Under overcast skies, Mr. Bush joined President Clinton and a host of civil rights figures and members of Congress to celebrate the monument to be built not far from where King gave his “I Have a Dream” speech in 1963.

“When Martin Luther King came to Washington in the summer of 1963,” Mr. Bush said, “he came to hold this nation to its own standards. … He stood not far from here … with thousands gathered around him. His dream spread a message of hope.”

“An assassin’s bullet could not shatter his dream,” Mr. Bush said. “As we break ground, we give Martin Luther King his rightful place among the many Americans honored on the National Mall. It will unite the men who declared the promise of America and defended the promise of America with the man who redeemed the promise of America.”

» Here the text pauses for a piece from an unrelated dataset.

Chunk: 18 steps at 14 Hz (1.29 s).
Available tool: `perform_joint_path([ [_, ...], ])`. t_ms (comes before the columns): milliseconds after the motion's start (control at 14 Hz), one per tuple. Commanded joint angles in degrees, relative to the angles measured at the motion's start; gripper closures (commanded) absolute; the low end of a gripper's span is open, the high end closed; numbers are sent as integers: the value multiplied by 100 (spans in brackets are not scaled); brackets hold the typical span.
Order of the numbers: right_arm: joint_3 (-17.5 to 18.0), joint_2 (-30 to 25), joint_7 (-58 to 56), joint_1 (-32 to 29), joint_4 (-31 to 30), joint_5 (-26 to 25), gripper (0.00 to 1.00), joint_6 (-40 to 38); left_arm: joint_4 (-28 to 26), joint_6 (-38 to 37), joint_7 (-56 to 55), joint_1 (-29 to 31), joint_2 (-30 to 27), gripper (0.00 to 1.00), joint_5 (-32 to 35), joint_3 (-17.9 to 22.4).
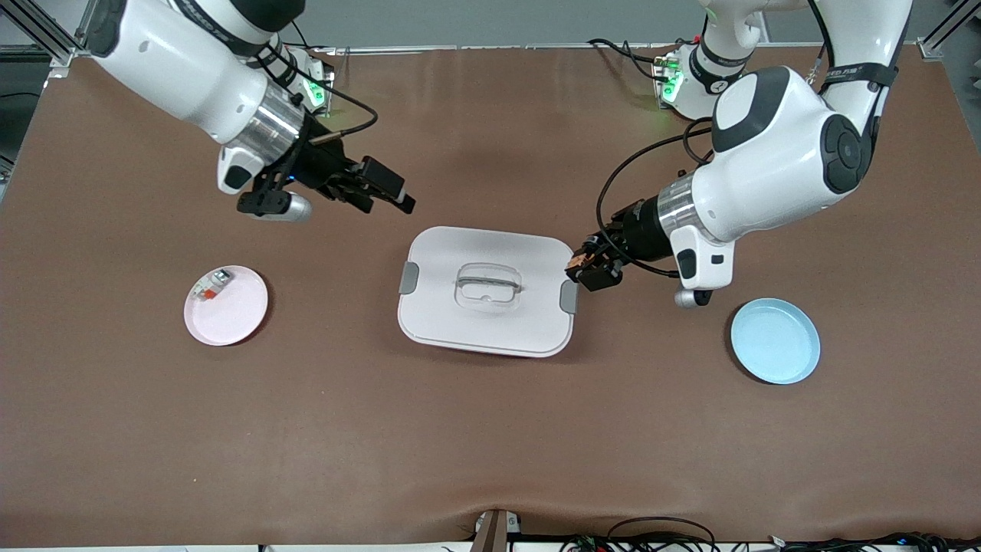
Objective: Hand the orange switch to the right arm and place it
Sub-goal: 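Lift the switch with the left gripper while the right gripper approaches, then grasp the switch with the right gripper above the white box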
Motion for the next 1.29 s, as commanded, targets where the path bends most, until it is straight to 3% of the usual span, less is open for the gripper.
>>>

The memorial, to be built roughly a half-mile from the Lincoln Memorial, where King gave his historic speech, will be the first to honor an African American civilian on the Mall.

Mr. Clinton, who received a standing ovation from the largely black crowd, noted that the memorial will stand between the Jefferson Memorial and the Lincoln Memorial. He said it is appropriate for King’s memorial to be between the man who helped found the nation and the man who protected the nation’s ideals during the Civil War.

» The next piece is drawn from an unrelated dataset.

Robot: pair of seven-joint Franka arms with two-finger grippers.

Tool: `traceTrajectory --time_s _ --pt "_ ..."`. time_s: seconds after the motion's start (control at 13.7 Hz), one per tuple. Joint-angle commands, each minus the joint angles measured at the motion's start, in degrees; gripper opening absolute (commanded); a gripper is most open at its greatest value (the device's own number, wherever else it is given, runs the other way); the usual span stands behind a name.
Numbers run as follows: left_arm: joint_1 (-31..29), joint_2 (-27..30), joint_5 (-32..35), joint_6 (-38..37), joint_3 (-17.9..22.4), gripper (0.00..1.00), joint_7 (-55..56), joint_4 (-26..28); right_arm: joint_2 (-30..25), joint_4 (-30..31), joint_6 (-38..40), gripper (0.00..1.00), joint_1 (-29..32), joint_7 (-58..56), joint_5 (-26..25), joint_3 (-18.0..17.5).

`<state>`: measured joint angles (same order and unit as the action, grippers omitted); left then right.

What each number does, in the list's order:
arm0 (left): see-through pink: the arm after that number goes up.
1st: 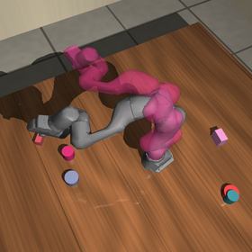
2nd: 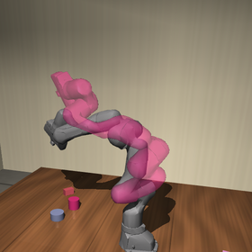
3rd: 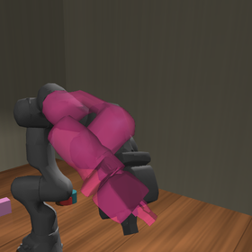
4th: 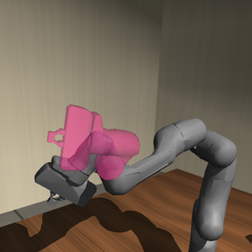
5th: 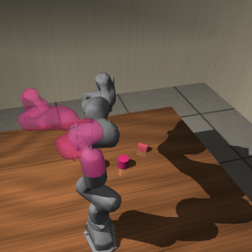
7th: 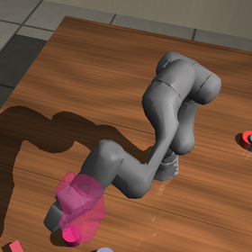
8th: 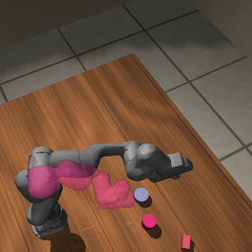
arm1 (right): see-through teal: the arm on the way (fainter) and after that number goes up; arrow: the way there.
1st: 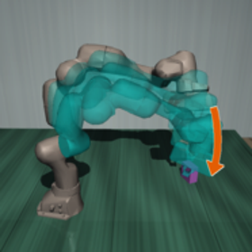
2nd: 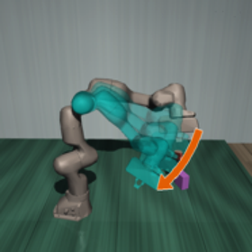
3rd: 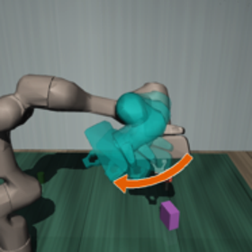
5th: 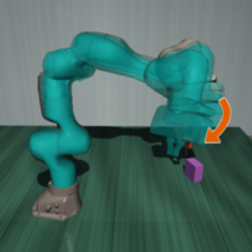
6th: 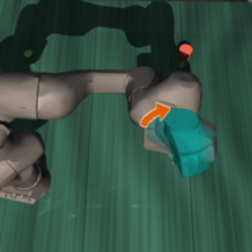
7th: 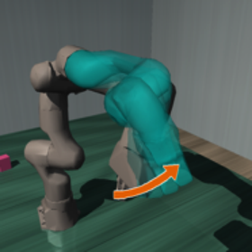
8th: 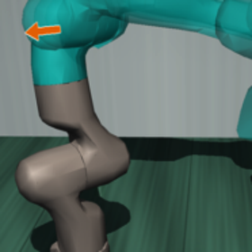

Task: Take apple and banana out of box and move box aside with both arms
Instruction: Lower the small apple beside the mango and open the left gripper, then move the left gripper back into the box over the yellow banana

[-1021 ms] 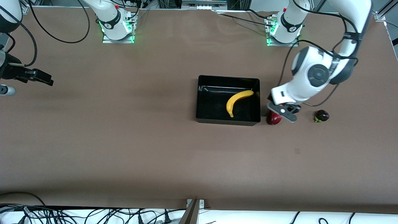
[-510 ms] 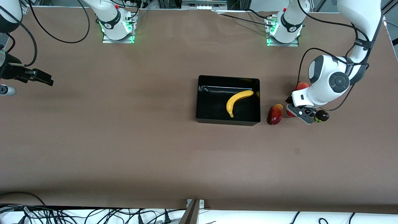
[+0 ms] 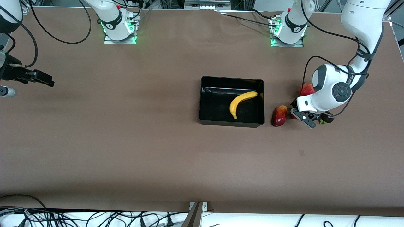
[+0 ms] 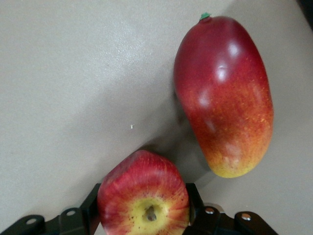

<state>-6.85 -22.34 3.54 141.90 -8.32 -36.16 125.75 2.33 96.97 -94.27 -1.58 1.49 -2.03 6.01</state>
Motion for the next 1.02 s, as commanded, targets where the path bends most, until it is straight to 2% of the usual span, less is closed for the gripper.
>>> traceTrajectory --time_s 0.0,0.22,0.44,0.66,0.8,0.95 --pt "-0.1 1.1 1.1 -0.8 0.0 1.00 -0.3 -0.3 -0.5 0.1 0.6 1.00 0.7 0.0 1.1 -0.5" --pt "0.9 8.9 -0.9 -9.7 -0.5 1.00 0.6 -1.0 -0.5 0.1 0.6 1.00 0.7 0.0 1.1 -0.5" --pt "8.2 15.1 -8.3 -14.2 -1.1 1.00 6.6 -1.0 -0.5 0.1 0.6 1.00 0.7 0.0 1.1 -0.5" --pt "14.4 15.1 -12.7 -13.1 -4.9 1.00 20.0 -1.1 -0.5 0.1 0.6 1.00 0.7 0.0 1.1 -0.5" --pt "17.9 12.9 -12.8 -7.7 -7.7 1.00 28.8 -1.0 -0.4 0.1 0.5 1.00 0.7 0.0 1.1 -0.5" --pt "20.1 9.7 -12.5 -4.1 -8.2 1.00 30.3 -0.9 -0.4 0.1 0.5 1.00 0.7 0.0 1.2 -0.5"
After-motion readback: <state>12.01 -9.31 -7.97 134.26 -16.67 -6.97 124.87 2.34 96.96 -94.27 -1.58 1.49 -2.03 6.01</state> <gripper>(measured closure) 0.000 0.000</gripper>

“It belongs here,” Mr. Clinton said.

About 5,000 people braved light rain, cold winds and mud for the ceremonial groundbreaking, including poet and novelist Maya Angelou, television personality Oprah Winfrey, the Rev. Jesse Jackson and several members of Congress.

Ms. Winfrey credited King and other civil rights leaders with making it possible for her to achieve what she’s done.

“It’s because of them that I can be heard,” she said. “I do not take that for granted, not for one breath.”

Donations for the memorial, which have mostly come from major corporations, hit $65.5 million earlier this month.

Harry Johnson, president of the Martin Luther King Jr. National Memorial Project Foundation, said he hopes to have the site completed by the spring of 2008.

The location is flanked by the Lincoln, Thomas Jefferson and Franklin D. Roosevelt memorials near the eastern edge of the Potomac River Tidal Basin.

The entrance to the memorial will include a central sculpture called “The Mountain of Despair.” Its towering split rocks signify the divided America that inspired the nonviolent efforts of King and others to overcome racial and social barriers.

“This project has been over a decade in the making,” Mr. Bush said, thanking Mr. Clinton, who signed the legislation authorizing the monument.